Brandi Hackett, LMSW, C-ASWCM, attained her BA from Shorter College and MSW from the University of Georgia. Since graduating in 2004, Brandi has worked in a variety of settings primarily with older adults. She began her role with the Lewy Body Dementia Association as Manager of Support Services in September 2020. She is published for her article on “Compassion Fatigue” in the Journal for Certified Senior Advisors and has presented multiple CE classes for allied health professionals.

Susan R. Visconti ~ LBD Advocate

Ms. Visconti has been a Care Partner and Advocate for families coping with Lewy Body Dementia for twenty years. The daughter of Estelle A. Visconti, a Julliard-trained Pianist who suffered for 12 years with LBD, Susan navigated the many challenges of finding ways to comfort and care for her Mom, alongside her Dad — an illuminating struggle given very few in the medical field knew how to advise the best care for someone with LBD!

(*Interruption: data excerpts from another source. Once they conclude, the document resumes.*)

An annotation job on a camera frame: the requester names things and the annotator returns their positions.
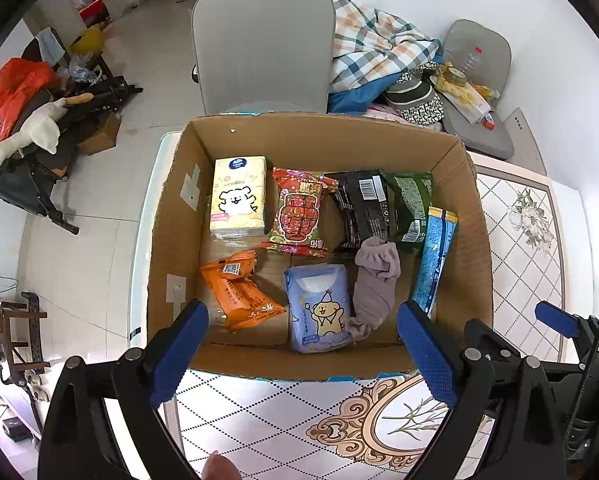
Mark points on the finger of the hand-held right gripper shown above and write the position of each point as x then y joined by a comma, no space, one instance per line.
557,317
489,337

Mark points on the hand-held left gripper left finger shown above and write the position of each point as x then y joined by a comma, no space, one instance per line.
177,355

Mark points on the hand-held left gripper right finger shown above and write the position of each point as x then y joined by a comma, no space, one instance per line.
429,355

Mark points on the orange snack packet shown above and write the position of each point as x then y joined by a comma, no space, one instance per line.
239,295

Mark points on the grey sock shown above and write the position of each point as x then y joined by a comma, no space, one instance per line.
374,280

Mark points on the long blue snack packet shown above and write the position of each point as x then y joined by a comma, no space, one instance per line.
437,255

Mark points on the blue tissue pack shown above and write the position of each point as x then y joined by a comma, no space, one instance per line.
317,310

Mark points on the green snack packet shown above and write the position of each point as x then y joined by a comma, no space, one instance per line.
412,205

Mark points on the black snack packet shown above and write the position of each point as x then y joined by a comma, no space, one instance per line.
362,205

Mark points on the yellow bear tissue pack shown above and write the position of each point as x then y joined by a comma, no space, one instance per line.
237,195

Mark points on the red snack packet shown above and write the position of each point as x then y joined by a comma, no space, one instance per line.
299,210

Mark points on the person's left hand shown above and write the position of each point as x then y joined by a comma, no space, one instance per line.
220,469

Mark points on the dark wooden chair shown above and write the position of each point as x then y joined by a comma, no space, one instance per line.
29,330

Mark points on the small black device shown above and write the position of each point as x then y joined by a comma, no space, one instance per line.
15,429

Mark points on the white board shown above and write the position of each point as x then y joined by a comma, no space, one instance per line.
524,142

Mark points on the small red box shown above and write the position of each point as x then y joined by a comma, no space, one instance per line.
488,121

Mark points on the black stroller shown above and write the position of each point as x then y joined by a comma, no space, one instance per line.
24,185

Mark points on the small cardboard box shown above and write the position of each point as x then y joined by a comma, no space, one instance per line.
99,135

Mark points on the yellow snack bag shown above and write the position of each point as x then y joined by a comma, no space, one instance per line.
485,91

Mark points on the pink cloth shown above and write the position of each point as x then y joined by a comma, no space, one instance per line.
384,114

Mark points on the patterned hat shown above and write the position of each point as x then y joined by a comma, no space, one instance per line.
414,102

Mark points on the brown tape roll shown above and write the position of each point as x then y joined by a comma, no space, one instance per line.
452,77

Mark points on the white goose plush toy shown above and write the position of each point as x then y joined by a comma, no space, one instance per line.
34,127

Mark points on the clear plastic bottle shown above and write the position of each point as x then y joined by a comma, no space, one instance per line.
470,62

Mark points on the low grey chair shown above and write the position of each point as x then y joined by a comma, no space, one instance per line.
479,35

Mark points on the orange plastic bag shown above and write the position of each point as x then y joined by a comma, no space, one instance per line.
9,95

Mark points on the plaid blanket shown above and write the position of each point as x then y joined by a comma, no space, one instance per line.
374,40

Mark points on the tall grey chair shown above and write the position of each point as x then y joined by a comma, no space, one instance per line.
264,45

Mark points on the light blue cloth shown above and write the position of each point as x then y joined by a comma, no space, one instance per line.
52,47

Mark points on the red cloth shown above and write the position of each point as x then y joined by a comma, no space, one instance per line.
93,11

This led Ms. Visconti to Co-Found the LBD Resource Center in New York, which focuses on providing support, with love, to the Care Partners who share the struggle to meet similar challenges, offering the knowledge and guidance of those who have shared the same experience.

Presently, Ms. Visconti is an Independent LBD Consultant & Advocate, running a local support group for LBD Care Partners in the NY Tri-State area, shepherding many who continue to reach out for counseling about their individual situations.

In addition, Ms. Visconti has had a long career in Publishing and Photography at The New Yorker Magazine, Time Inc, HBO, Fortune Magazine, and as a Teaching Assistant in the Massapequa School District on Long Island.

Ms. Visconti’s main objective & goal is to provide Caring Solutions and Support to LBD Families so that they may find peace in the care that they provide their Loved Ones ~ as a Loving tribute to her Mom, Estelle.

You will receive a unique Zoom Video Conferencing link that will provide you entry into the workshop one day prior to the event. This link will be active approximately a half-hour prior to the start of the event.
To familiarize yourself with the Zoom platform, see these tips to get started, or view this instructional video.

Adelphi University School of Social Work is an approved provider for continuing education credits for the following:

● NYSED Social Workers
● APA Psychology
● NYSED Psychology
● CASAC Renewal pending approval

Successful completion for the award of approved continuing education credits requires attendance at the entire training/workshop and submission of a completed evaluation form.

See full credentialing information and CEUs

Cancellation Policy

Unfortunately, we cannot provide refunds for cancellations made seven working days or fewer before the event for any reason—or for no-shows. We can provide credit towards a future workshop up to 24 hours before the event. After that, no credit will be issued.

Accessibility Statement

The Student Access Office ensures equal access to all of Adelphi University’s programs, services and facilities for students with documented needs. Through assistance, advocacy and reasonable accommodations, the office provides an accessible and supportive campus environment.

The Student Access Office provides cost-free assistance and services that are tailored to meet the needs of individuals based on their specific, appropriately documented needs, while preserving Adelphi’s academic integrity and high standards of academic expectations and performance.

If you are a student with a documented disability and wish to request accommodation services, please submit a Petition for Reasonable Accommodations form along with the required information as detailed in the Guidelines for Documentation.

Please be aware that all decisions regarding accommodations and equal access are made in accordance with the Americans with Disabilities Act (ADA), Section 504 of the Rehabilitation Act, and prevailing University Policy.